8. The video processing method of claim 7, wherein generating the target audio-video data from the second ratio profile and the second audio feature profile comprises:

Determining the corresponding positions of the wave crests in the video data in the second ratio change curve according to the second ratio change curve to obtain ratio wave crest positions;

Determining the corresponding positions of the peaks in the second audio characteristic curve in the audio data according to the second audio characteristic curve to obtain the positions of the peaks in the audio data;

And generating the target audio and video data according to the ratio peak position and the audio peak position.

9. The video processing method of claim 8, wherein generating the target audio-video data from the ratio peak position and the audio peak position comprises:

And if the time point corresponding to the ratio peak position is different from the time point corresponding to the audio peak position, adjusting the playing speed of the video to be processed, and generating the target audio and video data.

10. The video processing method of claim 8, wherein generating the target audio-video data based on the ratio peak position and the audio peak position, further comprises:

And if the time point corresponding to the ratio peak position is different from the time point corresponding to the audio peak position, cutting the video to be processed, and generating the target audio-video data.

11. The video processing method of claim 8, wherein generating the target audio-video data based on the ratio peak position and the audio peak position, further comprises:

And if the time point corresponding to the ratio peak position is different from the time point corresponding to the audio peak position, adjusting the playing speed of the video to be processed and cutting the video to be processed to generate the target audio and video data.

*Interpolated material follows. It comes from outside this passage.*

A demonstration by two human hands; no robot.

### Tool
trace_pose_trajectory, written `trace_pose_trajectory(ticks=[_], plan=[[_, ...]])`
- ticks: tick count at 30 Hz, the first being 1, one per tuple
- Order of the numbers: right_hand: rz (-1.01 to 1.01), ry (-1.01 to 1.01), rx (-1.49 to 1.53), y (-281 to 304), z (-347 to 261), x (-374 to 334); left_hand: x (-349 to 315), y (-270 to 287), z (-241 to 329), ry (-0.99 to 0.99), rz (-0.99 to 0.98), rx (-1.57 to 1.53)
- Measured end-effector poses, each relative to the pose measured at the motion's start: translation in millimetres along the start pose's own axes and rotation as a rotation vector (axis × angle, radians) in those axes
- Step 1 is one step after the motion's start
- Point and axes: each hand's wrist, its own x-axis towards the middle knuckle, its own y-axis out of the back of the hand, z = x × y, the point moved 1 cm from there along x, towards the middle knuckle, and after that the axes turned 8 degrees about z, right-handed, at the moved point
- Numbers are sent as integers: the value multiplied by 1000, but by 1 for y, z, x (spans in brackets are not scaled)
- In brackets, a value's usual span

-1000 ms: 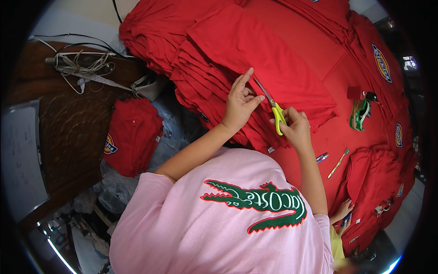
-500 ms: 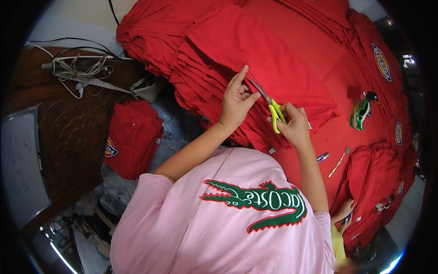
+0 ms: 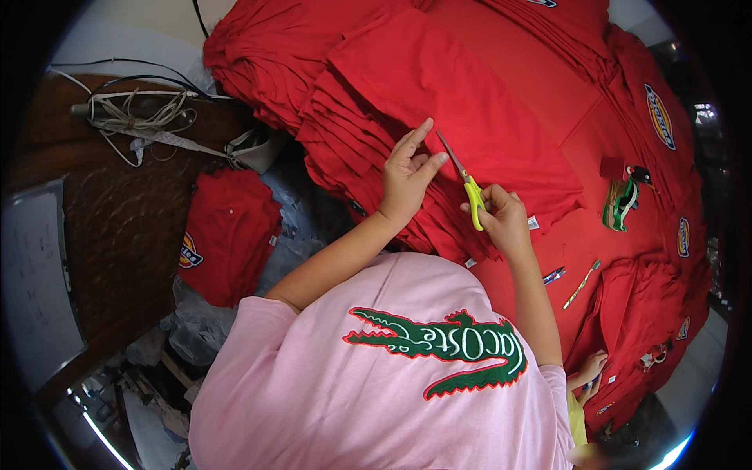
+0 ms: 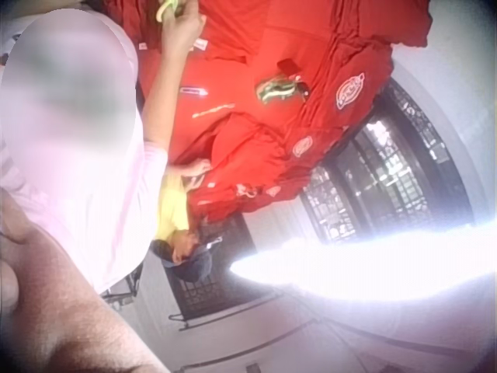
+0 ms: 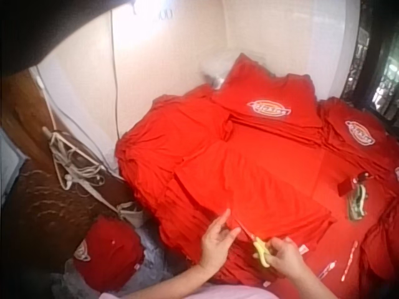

12. A video processing apparatus, comprising:

The state information acquisition module is used for acquiring video data and depth data of a video to be processed, determining an area where an object is located in each frame of picture of the video to be processed based on the video data, and obtaining object area information; determining depth data corresponding to the area where the object is located in each frame of the video to be processed based on the area where the object is located and the depth data, and obtaining object depth information; determining object state information based on the object area information and the object depth information;

The audio information acquisition module is used for acquiring audio data and determining audio characteristic information of the audio data;

The target data generation module is used for determining the number of wave crests contained in the first ratio change curve according to the first ratio change curve in the object state information; determining the number of wave peaks contained in a first audio characteristic curve according to the first audio characteristic curve in the audio characteristic information; and generating target audio and video data according to the number of wave crests contained in the first ratio change curve and the number of wave crests contained in the first audio characteristic curve.

13. A computer readable storage medium having stored thereon a computer program, which when executed by a processor implements the video processing method of any of claims 1-11.

14. An electronic device, comprising:

A processor; and

A memory for storing executable instructions of the processor;

Wherein the processor is configured to perform the video processing method of any of claims 1-11 via execution of the executable instructions.